* [EXERCISE BRIEF]: A complete, exact retyping of the data below is required.

* [SUPPLIED MATERIAL]:
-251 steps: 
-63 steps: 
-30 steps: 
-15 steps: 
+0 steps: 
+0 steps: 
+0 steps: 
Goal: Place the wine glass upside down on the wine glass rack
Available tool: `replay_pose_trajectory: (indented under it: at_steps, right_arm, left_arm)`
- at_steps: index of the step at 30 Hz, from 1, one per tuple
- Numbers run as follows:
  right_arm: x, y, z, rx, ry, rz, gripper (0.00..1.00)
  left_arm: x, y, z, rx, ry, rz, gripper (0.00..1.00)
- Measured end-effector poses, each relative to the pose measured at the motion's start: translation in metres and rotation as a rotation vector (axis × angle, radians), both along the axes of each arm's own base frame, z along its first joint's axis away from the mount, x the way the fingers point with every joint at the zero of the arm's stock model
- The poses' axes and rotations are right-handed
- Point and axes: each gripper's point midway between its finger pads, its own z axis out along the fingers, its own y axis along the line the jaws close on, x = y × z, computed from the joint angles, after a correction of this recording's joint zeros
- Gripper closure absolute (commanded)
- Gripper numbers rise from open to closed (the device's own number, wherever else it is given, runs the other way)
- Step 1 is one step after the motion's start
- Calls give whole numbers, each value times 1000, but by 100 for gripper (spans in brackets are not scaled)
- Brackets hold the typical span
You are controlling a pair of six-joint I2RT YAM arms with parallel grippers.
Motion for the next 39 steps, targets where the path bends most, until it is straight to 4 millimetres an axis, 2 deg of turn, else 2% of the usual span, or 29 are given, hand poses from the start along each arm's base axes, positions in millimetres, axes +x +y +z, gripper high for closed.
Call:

* [ANSWER FOR THIS EXERCISE]:
-251 steps: 
-63 steps: 
-30 steps: 
-15 steps: 
+0 steps: 
+0 steps: 
+0 steps: 
Goal: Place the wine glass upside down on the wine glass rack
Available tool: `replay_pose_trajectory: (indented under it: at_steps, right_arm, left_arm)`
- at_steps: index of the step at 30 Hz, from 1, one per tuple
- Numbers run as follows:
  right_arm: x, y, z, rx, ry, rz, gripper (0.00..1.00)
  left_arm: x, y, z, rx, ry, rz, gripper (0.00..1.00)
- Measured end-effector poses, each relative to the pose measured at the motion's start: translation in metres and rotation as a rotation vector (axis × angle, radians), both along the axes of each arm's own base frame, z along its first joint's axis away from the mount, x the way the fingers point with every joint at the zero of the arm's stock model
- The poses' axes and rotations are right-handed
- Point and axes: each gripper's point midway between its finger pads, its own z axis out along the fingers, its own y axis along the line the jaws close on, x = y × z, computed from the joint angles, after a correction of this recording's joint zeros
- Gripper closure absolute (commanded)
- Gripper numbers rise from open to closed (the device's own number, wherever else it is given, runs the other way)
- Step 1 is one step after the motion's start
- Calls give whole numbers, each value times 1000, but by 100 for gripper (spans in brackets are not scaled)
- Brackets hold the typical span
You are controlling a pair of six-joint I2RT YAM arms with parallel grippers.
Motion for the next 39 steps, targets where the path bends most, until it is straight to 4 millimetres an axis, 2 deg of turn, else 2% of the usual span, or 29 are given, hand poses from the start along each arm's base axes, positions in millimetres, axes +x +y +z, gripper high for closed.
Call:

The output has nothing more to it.